3

I have fitted a quadratic model with a variance structure that allows different variance levels per level of a factor, and I’m having trouble predicting on a new data set with 2 entries only. Here’s a reproducible example:

library(nlme)
set.seed(101)
mtcars$amf <- factor(mtcars$am)
modGLS <- gls(mpg ~ amf*poly(hp, 2),
           weights = varIdent(form = ~ 1|amf), data = mtcars)
minhp <- min(mtcars$hp); maxhp <- max(mtcars$hp)
newdata <- data.frame(amf = as.factor(c(0, 1)),
                        hp = round(runif(2, min = minhp, max = maxhp)))
newdata2 <- data.frame(amf = as.factor(c(0, 0, 1)),
                        hp = round(runif(3, min = minhp, max = maxhp)))
predict(modGLS, newdata = newdata)
# Error in poly(hp, 2) : 'degree' must be less than number of unique points

predict(modGLS, newdata = newdata2)
## [1]  5.973306 13.758955 44.037921
## attr(,"label")
## [1] "Predicted values"

However, the prediction works well on an lm framework:

modLM <- lm(mpg ~ amf*poly(hp, 2), mtcars)
predict(modLM, newdata = newdata)
##        1        2 
## 25.22253 16.83943 

Why would that be? One of the package maintainers of emmeans seems to believe this may be related with missing information on attr(, “predvars”) (see our discussion here https://github.com/rvlenth/emmeans/issues/133)

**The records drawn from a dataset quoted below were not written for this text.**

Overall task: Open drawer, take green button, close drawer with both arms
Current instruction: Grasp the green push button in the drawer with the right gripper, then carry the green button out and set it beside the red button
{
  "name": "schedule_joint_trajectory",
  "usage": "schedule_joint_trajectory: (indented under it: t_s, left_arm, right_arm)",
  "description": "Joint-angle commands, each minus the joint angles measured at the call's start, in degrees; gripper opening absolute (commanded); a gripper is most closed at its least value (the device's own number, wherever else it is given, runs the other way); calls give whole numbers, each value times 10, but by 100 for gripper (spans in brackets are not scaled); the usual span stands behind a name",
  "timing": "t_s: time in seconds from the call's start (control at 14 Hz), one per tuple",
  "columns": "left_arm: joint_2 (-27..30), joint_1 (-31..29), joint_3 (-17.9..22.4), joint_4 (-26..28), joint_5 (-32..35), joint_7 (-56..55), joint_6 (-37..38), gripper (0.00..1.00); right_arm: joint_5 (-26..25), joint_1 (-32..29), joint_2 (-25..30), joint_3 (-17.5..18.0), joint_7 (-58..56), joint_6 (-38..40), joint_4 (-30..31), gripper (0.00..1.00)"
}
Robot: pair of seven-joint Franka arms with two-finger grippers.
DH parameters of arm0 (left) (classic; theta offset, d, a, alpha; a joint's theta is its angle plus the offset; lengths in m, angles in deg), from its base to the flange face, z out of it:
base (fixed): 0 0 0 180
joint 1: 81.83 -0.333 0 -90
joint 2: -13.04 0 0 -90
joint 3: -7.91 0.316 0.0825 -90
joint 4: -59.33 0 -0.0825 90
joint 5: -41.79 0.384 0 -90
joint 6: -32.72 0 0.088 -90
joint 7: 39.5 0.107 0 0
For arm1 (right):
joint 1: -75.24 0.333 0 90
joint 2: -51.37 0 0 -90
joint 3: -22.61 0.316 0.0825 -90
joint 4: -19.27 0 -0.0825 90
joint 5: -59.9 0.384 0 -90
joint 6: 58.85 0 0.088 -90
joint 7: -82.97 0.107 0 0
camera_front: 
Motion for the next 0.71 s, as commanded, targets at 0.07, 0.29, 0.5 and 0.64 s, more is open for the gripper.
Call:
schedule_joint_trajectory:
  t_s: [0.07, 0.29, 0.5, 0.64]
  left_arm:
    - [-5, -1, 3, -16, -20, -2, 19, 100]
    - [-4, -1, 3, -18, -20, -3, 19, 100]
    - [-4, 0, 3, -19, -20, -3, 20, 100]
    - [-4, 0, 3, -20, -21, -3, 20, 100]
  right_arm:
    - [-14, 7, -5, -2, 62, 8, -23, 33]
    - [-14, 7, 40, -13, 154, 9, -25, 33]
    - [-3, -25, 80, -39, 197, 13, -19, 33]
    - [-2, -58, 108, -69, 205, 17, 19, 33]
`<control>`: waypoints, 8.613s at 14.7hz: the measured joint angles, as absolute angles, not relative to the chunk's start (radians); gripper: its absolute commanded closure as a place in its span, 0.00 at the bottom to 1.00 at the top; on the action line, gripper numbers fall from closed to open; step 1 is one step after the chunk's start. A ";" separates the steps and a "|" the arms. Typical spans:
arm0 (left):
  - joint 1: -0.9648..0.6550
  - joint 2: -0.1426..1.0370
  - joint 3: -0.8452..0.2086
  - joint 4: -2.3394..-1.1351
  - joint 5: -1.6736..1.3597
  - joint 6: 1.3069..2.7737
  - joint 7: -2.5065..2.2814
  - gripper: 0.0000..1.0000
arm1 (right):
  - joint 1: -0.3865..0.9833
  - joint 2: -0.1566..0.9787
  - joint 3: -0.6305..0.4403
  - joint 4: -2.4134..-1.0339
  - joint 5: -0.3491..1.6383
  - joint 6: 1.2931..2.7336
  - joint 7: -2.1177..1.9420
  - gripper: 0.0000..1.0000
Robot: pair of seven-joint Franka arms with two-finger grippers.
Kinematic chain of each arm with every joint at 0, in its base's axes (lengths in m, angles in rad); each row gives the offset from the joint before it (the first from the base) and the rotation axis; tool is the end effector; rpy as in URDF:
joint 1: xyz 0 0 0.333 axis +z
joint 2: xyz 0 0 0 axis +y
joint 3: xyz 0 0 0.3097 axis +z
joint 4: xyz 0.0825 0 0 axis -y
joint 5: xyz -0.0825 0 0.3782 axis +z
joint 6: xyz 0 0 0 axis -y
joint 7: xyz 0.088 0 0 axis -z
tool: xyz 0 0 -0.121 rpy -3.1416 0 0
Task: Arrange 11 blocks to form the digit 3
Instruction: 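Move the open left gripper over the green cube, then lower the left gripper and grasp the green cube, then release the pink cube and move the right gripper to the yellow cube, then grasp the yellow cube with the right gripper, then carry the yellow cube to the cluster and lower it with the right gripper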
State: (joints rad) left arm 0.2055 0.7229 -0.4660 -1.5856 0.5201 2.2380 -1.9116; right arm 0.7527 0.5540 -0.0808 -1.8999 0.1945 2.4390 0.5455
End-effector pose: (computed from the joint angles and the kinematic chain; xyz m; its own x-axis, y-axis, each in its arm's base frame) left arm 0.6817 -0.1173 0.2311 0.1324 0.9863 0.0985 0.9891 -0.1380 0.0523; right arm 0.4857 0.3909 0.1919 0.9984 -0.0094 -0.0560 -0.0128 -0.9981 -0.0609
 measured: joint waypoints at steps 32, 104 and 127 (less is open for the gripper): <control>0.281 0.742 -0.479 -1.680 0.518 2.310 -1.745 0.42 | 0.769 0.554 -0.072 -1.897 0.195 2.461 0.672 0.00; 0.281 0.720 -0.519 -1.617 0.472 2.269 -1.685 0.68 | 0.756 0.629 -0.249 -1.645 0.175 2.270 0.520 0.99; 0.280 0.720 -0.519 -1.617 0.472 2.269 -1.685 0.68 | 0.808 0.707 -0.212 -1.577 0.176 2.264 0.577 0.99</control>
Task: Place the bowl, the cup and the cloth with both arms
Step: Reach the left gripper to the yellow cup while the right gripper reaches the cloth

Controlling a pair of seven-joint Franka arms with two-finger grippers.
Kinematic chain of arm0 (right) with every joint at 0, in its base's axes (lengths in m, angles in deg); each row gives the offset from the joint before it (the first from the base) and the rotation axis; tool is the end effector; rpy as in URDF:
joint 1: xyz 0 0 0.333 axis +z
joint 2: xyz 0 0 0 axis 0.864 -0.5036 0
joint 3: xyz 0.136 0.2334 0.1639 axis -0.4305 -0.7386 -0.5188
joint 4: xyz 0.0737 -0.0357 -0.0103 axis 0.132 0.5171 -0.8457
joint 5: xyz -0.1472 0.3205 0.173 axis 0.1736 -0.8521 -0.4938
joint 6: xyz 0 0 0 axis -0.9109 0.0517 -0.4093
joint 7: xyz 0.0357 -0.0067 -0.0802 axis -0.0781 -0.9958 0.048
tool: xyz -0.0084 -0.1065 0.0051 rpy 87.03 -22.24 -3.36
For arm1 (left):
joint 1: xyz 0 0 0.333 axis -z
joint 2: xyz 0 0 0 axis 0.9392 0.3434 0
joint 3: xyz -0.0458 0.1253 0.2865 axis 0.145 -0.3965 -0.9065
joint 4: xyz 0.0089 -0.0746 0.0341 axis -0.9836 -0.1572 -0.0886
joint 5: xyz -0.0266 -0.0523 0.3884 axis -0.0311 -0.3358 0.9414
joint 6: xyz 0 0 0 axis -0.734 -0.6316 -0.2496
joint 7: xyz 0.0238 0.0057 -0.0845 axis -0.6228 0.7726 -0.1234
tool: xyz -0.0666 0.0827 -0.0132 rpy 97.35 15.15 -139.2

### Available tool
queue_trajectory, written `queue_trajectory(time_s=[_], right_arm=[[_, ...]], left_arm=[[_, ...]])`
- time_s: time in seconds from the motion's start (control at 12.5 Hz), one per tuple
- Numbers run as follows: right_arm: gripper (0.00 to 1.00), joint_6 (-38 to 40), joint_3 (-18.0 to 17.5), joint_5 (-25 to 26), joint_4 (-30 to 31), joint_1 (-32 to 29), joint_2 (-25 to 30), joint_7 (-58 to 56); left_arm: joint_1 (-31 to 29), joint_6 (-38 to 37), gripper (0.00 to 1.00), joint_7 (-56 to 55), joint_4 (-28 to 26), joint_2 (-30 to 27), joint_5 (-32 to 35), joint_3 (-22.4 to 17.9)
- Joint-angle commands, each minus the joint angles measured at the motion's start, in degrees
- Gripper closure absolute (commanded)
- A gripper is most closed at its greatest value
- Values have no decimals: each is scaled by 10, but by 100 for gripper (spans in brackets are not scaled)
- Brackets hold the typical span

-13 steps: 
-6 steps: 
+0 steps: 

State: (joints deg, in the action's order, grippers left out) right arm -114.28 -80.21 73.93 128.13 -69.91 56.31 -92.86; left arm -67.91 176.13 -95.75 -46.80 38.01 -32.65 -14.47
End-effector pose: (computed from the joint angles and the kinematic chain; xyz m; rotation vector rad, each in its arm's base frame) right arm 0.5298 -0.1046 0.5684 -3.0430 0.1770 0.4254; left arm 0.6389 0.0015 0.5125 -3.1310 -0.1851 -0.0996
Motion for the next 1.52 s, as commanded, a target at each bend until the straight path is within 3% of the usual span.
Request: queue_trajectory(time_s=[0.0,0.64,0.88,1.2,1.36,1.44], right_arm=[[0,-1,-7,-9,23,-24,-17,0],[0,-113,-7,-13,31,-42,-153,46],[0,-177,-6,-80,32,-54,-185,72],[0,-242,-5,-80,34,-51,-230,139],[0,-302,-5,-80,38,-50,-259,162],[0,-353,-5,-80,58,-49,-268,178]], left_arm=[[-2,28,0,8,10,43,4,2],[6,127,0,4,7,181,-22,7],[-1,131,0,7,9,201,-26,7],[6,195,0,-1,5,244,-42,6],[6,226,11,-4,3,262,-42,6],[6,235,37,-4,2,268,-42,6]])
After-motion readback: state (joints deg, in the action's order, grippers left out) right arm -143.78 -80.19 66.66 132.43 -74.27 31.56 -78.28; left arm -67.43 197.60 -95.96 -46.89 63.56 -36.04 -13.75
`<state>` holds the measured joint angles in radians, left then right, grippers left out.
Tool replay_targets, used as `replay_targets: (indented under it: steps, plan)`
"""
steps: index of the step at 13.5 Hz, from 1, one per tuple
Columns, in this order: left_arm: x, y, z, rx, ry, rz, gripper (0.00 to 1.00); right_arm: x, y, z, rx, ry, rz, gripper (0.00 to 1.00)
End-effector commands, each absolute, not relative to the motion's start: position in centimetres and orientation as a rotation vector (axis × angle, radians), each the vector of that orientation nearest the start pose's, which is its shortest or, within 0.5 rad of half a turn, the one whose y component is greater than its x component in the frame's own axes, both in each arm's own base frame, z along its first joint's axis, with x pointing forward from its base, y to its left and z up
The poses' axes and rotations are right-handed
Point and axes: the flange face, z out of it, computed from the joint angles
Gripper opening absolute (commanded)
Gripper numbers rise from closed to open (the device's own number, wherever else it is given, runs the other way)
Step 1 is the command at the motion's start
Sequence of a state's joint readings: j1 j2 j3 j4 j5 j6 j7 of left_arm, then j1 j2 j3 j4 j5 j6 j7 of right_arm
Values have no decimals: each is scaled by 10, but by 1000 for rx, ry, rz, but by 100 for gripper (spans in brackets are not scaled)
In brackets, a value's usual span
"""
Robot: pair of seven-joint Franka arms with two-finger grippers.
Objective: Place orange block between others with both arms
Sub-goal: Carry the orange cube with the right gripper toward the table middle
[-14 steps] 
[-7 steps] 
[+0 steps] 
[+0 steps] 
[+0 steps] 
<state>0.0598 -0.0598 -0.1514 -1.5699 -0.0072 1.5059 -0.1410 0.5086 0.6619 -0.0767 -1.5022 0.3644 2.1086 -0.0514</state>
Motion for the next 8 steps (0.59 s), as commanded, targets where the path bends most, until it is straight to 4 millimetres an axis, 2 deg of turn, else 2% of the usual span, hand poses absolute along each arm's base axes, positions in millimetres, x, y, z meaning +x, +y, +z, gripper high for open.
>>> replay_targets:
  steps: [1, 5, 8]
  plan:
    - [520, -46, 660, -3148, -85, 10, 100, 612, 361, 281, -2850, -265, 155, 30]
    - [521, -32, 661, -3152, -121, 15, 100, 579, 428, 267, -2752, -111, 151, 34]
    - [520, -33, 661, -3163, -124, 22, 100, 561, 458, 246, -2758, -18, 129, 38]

I have reported this to Dr Bates (nlme point of contact) but thought I'd reach out to the wider community too. Thanks in advance

Ceres
  • 163
  • 7
  • 1
    Doug Bates is no longer the maintainer of nlme; now it's R-core. I will take a look at this, but it probably deserves to be a bug report (if it isn't already!) – Ben Bolker Jan 17 '22 at 18:55
  • By the way, I suspect that even when you don't get an error, the predictions are **wrong** when new data are provided (which is even worse). – Ben Bolker Jan 17 '22 at 19:19
  • 1
    In particular, there should be a "predvars" attribute in `terms(modGLS)` – Russ Lenth Jan 17 '22 at 22:18
  • 1
    Just added this: https://bugs.r-project.org/show_bug.cgi?id=18283 – Ben Bolker Jan 18 '22 at 02:41
  • Your example can be simplified a lot ... – Ben Bolker Jan 18 '22 at 02:41
  • Thank you @BenBolker and @russ-lenth for your help and reporting the bug to R-core. I have simplified the example and provided an actual answer that explores the missing attribute from the GLS model object `terms`. – Ceres Jan 18 '22 at 20:20

1 Answers1

0

Thanks to @BenBolker and @russ-lenth for confirming that the issue is related to the missing terms attribute "predvars" in the GLS object, which provides the fitted coefficients for poly. Notice how this works in an LM framework (original post) and the attribute is there (see also ?makepredictcall). Note that this can have potential implications for prediction.

## e.g. this fails
poly(newdata$hp, 2)
## but this is okay, because the polynomial has been estimated
polyFit <- poly(mtcars$hp, 2)
predict(polyFit, newdata = newdata$hp)

attr(terms(modLM), "predvars")
## list(mpg, amf, poly(hp, 2, coefs = list(alpha = c(146.6875, 198.071514938048), norm2 = c(1, 32, 145726.875, 977168457.086594))))

attr(terms(modGLS), "predvars")
## NULL
Ceres
  • 163
  • 7